[The data]

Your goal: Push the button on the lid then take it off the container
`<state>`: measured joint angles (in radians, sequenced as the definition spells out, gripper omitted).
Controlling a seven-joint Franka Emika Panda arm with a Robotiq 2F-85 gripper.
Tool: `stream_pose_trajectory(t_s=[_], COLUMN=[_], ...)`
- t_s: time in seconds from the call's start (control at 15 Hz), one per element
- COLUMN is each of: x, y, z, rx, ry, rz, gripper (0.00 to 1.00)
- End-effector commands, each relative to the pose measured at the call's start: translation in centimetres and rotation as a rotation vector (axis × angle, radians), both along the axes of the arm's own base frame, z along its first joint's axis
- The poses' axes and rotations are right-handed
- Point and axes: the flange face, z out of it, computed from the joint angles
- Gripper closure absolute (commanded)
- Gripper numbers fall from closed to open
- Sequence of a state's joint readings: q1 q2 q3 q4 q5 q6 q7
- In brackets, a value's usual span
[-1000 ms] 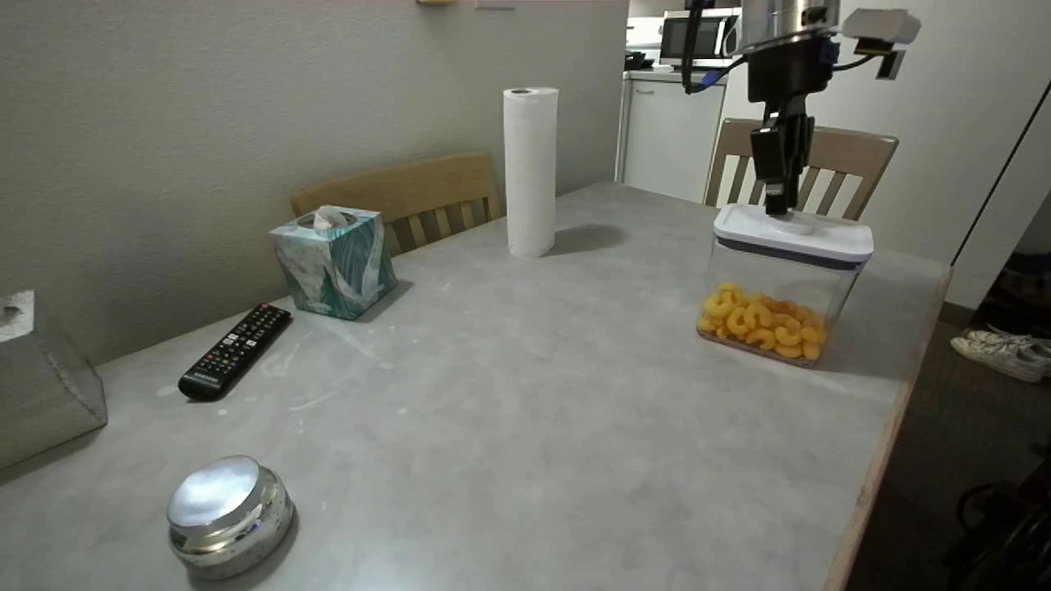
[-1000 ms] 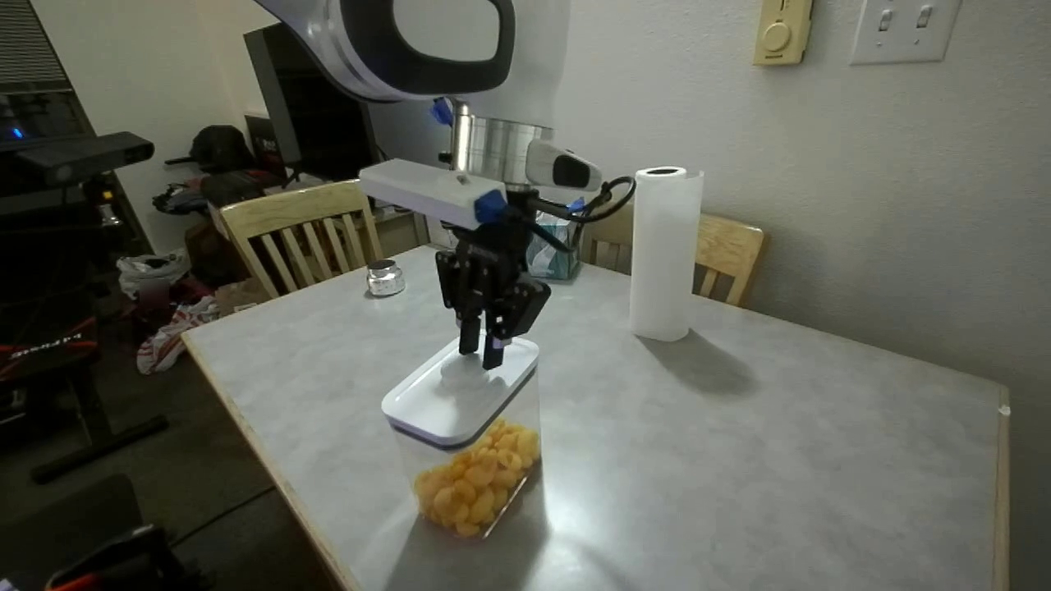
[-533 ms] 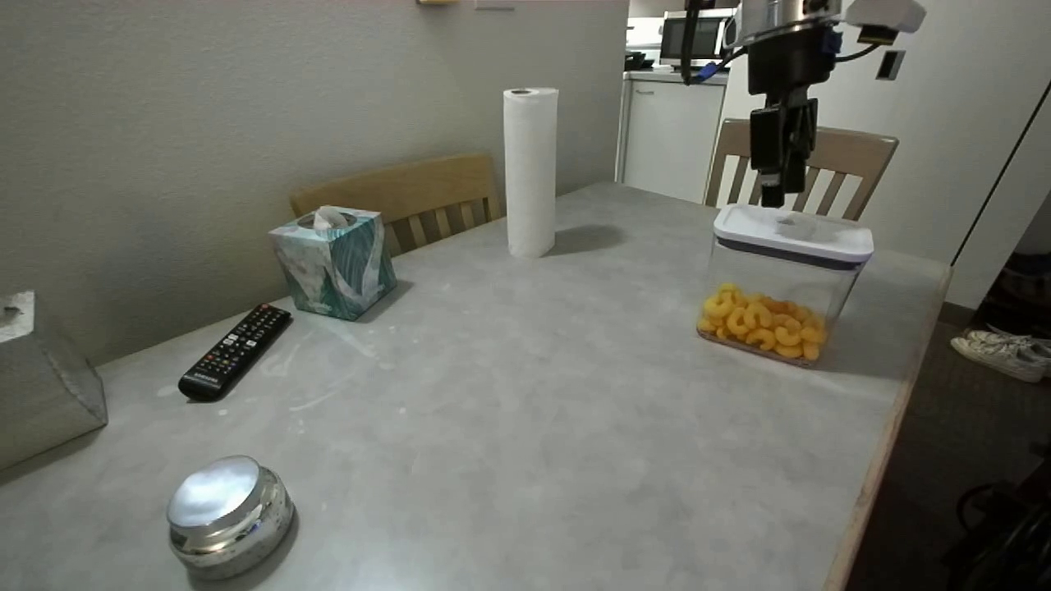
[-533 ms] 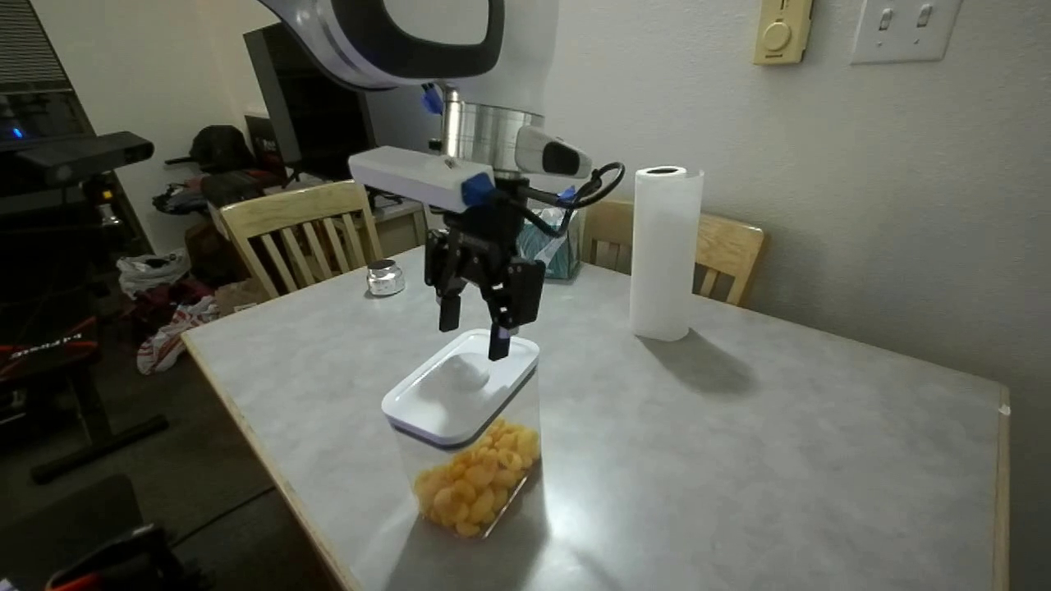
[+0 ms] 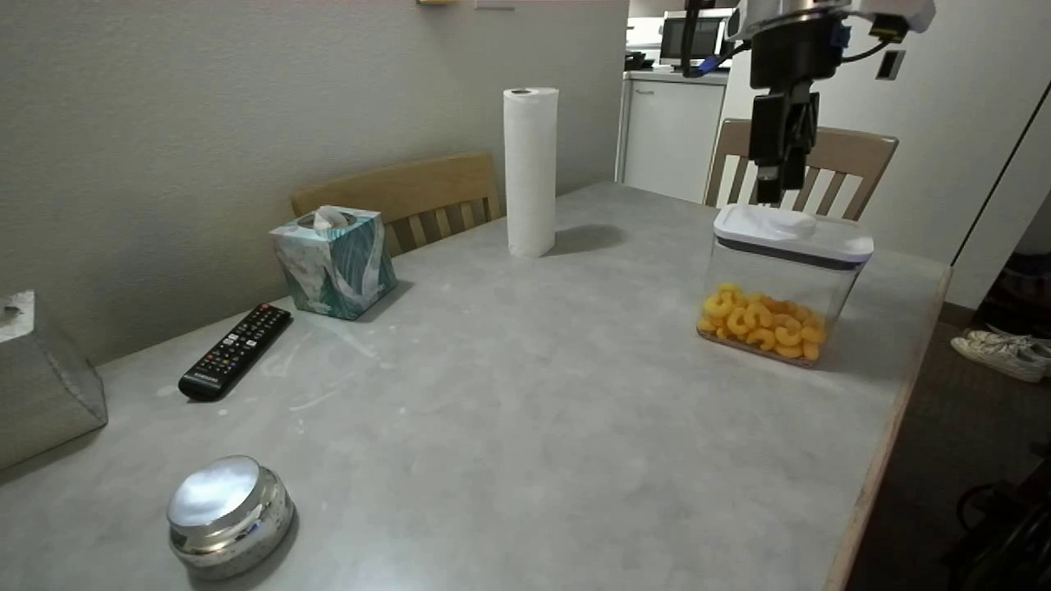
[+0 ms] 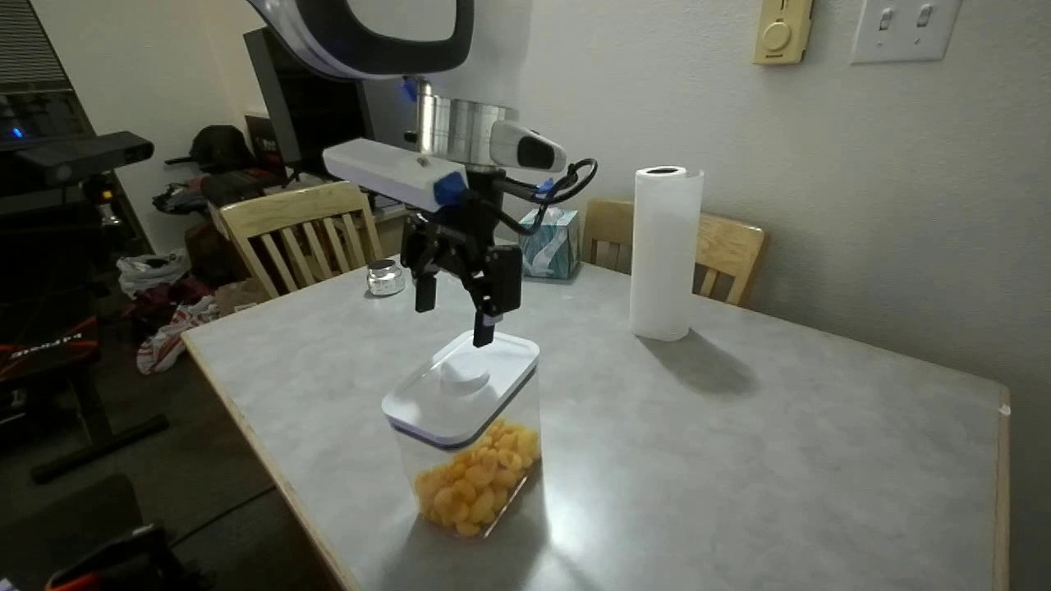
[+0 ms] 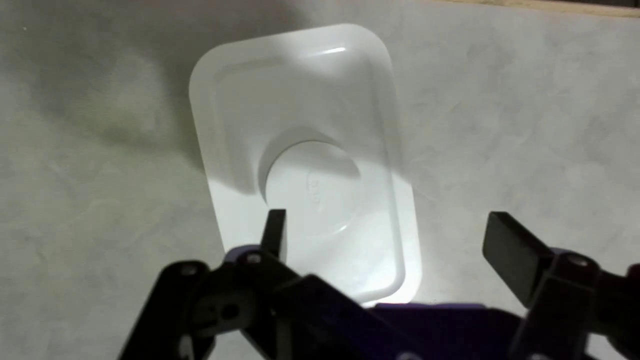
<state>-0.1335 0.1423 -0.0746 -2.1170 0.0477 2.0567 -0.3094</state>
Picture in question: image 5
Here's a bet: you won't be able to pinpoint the orange puffed snacks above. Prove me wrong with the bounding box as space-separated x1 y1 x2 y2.
700 282 831 367

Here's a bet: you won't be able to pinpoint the clear plastic container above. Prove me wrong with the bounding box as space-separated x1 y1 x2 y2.
696 241 865 371

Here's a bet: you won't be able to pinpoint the brown wooden chair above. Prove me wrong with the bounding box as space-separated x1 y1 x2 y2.
288 151 507 257

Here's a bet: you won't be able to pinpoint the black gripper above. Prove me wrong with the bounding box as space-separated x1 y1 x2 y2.
748 9 849 208

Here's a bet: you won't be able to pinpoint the light wooden slatted chair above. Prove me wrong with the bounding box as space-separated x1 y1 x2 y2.
702 115 903 227

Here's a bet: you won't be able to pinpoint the black wall plate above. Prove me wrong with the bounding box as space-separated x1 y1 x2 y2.
875 47 911 83

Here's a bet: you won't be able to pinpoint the grey tissue box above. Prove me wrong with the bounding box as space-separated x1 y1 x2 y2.
0 289 111 474

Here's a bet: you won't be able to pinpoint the white sneaker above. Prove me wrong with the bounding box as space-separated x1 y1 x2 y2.
983 324 1051 361
948 328 1046 387

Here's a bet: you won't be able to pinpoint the black remote control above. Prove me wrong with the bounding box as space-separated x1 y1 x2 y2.
175 303 296 404

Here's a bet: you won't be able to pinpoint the white container lid with button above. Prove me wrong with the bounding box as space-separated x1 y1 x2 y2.
709 202 877 268

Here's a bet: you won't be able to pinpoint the white paper towel roll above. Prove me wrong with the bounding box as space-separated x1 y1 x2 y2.
500 83 561 263

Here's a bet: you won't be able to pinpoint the black microwave oven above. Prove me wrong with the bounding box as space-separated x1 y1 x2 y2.
657 9 740 69

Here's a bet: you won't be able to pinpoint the black wheeled equipment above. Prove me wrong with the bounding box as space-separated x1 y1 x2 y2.
938 447 1051 591

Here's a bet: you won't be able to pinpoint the teal marbled tissue box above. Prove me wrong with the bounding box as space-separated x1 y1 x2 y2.
268 203 399 324

[/The data]

Every line above should be repeated exactly; pictures stay out of the copy.

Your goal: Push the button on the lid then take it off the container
`<state>`: measured joint angles (in radians, sequenced as the definition spells out, gripper omitted).
Controlling a seven-joint Franka Emika Panda arm with a Robotiq 2F-85 gripper.
Tool: `stream_pose_trajectory(t_s=[_], COLUMN=[_], ...)`
- t_s: time in seconds from the call's start (control at 15 Hz), one per element
- COLUMN is each of: x, y, z, rx, ry, rz, gripper (0.00 to 1.00)
- End-effector commands, each relative to the pose measured at the call's start: translation in centimetres and rotation as a rotation vector (axis × angle, radians), both along the axes of the arm's own base frame, z along its first joint's axis
- The poses' axes and rotations are right-handed
- Point and axes: the flange face, z out of it, computed from the joint angles
- Gripper closure absolute (commanded)
- Gripper numbers fall from closed to open
- Sequence of a state's joint readings: q1 q2 q3 q4 q5 q6 q7
- In brackets, a value's usual span
[-1000 ms] 
[-1000 ms] 
[-533 ms] 
[-533 ms] 
[+0 ms] 
[+0 ms] 
[+0 ms] 
<state>-0.1335 0.1423 -0.0746 -2.1170 0.0477 2.0567 -0.3094</state>
Picture in question: image 5
Here's a bet: you won't be able to pinpoint the orange puffed snacks above. Prove me wrong with the bounding box as space-separated x1 y1 x2 y2.
700 282 831 367

Here's a bet: you won't be able to pinpoint the clear plastic container above. Prove me wrong with the bounding box as space-separated x1 y1 x2 y2.
696 241 865 371

Here's a bet: you won't be able to pinpoint the brown wooden chair above. Prove me wrong with the bounding box as space-separated x1 y1 x2 y2.
288 151 507 257

Here's a bet: you won't be able to pinpoint the black gripper above. Prove me wrong with the bounding box as space-separated x1 y1 x2 y2.
748 9 849 208

Here's a bet: you won't be able to pinpoint the light wooden slatted chair above. Prove me wrong with the bounding box as space-separated x1 y1 x2 y2.
702 115 903 227

Here's a bet: you won't be able to pinpoint the black wall plate above. Prove me wrong with the bounding box as space-separated x1 y1 x2 y2.
875 47 911 83

Here's a bet: you won't be able to pinpoint the grey tissue box above. Prove me wrong with the bounding box as space-separated x1 y1 x2 y2.
0 289 111 474

Here's a bet: you won't be able to pinpoint the white sneaker above. Prove me wrong with the bounding box as space-separated x1 y1 x2 y2.
983 324 1051 361
948 328 1046 387

Here's a bet: you won't be able to pinpoint the black remote control above. Prove me wrong with the bounding box as space-separated x1 y1 x2 y2.
175 303 296 404

Here's a bet: you won't be able to pinpoint the white container lid with button above. Prove me wrong with the bounding box as space-separated x1 y1 x2 y2.
709 202 877 268

Here's a bet: you won't be able to pinpoint the white paper towel roll above. Prove me wrong with the bounding box as space-separated x1 y1 x2 y2.
500 83 561 263

Here's a bet: you won't be able to pinpoint the black microwave oven above. Prove me wrong with the bounding box as space-separated x1 y1 x2 y2.
657 9 740 69

Here's a bet: you won't be able to pinpoint the black wheeled equipment above. Prove me wrong with the bounding box as space-separated x1 y1 x2 y2.
938 447 1051 591

Here's a bet: you won't be able to pinpoint the teal marbled tissue box above. Prove me wrong with the bounding box as space-separated x1 y1 x2 y2.
268 203 399 324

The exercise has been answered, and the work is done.